Fui acompanhado durante anos por um livro chamado "Como falar dos livros que não lemos". Foi minha grande obsessão em meu período de livreiro. Ironicamente, sem o ler, não hesitava em recomendá-lo e discorrer sobre ele. No fundo, era como eu o conhecesse, como se o tivesse lido.
Finalmente este ano o li, apesar dos preconceitos óbvios ao seu entorno, seu aparente ataque à educação letrada, quase uma ofensa a nós leitores que valorizamos o ato de ler. Fui absolutamente surpreendido com o que encontrei ali, pois parti do pressuposto que encontraria um almanaque de truques e atalhos para aparentar sabedoria, quando na verdade, o que está em xeque é o próprio ato da apreensão do texto. Isso fica evidente nas categorias de livros não lidos que o autor apresenta:
- Os livros que não conhecemos
- Os livros que folheamos
- Os livros que ouvimos falar
- Os livros que esquecemos (afinal, se você não se lembra mais de um livro que leu, que relevância terá ele em sua memória?)
Considero este um dos livros mais importantes na minha formação tardia. O ato de leitura e interpretação é complexo e há inúmeras formas de ler um livro hoje em dia. Não podemos desmerecer outras modalidades de leitura apenas em detrimento da leitura clássica linear do livro impresso. O importante é saber como articular os pensamentos que se apresentam nas ideias. Mais importante do que conhecer muitos idiomas, é saber o que dizer em cada uma dessas línguas.
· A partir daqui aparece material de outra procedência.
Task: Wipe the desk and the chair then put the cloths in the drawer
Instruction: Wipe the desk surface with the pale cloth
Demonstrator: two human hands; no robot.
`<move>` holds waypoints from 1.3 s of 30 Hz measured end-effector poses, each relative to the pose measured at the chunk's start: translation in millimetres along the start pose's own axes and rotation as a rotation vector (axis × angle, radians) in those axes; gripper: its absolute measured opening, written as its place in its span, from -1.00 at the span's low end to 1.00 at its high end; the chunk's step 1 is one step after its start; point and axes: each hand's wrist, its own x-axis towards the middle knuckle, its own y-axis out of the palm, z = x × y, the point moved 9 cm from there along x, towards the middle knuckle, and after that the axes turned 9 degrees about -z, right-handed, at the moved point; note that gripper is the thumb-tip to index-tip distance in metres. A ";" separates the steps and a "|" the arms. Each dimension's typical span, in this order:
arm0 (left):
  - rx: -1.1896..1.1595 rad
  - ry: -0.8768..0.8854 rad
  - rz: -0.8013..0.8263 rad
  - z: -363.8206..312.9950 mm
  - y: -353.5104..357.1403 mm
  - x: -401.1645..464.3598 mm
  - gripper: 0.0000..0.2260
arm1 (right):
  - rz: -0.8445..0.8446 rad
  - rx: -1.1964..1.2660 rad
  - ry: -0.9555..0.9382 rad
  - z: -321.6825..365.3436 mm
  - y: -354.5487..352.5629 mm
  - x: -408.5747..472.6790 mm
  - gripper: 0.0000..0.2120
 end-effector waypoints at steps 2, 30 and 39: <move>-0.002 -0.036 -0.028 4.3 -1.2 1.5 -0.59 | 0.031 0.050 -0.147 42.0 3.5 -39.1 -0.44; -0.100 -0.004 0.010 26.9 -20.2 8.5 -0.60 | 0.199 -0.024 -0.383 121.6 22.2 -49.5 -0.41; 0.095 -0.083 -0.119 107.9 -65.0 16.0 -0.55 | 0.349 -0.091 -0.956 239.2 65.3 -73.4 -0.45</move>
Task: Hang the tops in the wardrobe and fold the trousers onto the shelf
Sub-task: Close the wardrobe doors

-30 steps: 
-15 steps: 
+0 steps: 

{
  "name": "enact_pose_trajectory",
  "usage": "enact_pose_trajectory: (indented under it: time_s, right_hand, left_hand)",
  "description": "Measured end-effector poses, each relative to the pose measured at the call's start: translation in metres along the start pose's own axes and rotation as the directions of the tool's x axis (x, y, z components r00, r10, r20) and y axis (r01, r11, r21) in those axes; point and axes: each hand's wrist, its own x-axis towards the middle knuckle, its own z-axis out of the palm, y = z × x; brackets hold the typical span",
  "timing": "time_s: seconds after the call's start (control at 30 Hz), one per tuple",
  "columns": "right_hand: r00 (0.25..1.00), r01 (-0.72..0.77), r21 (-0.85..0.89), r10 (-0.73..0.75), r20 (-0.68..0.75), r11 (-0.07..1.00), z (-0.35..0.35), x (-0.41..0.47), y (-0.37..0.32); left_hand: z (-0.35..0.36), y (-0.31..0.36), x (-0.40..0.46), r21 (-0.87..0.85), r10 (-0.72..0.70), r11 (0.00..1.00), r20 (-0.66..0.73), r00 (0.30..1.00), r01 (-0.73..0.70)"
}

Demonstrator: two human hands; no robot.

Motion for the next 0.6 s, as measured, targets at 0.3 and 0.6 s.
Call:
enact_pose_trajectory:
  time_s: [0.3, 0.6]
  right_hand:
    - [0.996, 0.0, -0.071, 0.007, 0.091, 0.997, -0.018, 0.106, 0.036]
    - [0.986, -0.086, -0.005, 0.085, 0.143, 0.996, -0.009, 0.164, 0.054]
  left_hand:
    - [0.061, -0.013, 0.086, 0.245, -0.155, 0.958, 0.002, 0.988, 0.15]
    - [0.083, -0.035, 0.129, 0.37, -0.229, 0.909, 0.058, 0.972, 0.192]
Evidentemente, uma leitura estruturada, fruto de séculos de construção, talvez ofereça vantagens ao seu leitor... mas precisamos ter em mente que não é a única forma.
Assim, por me fazer compreender que ler é um exercício
contínuo da manutenção das histórias vivas dentro de nós, Pierre Bayard recebe
os louros do Prêmio Leandro Müller neste ano de 2020.
Um comentário:
Muito bom isso. Expressão de puro reconhecimento aos autores. Foda.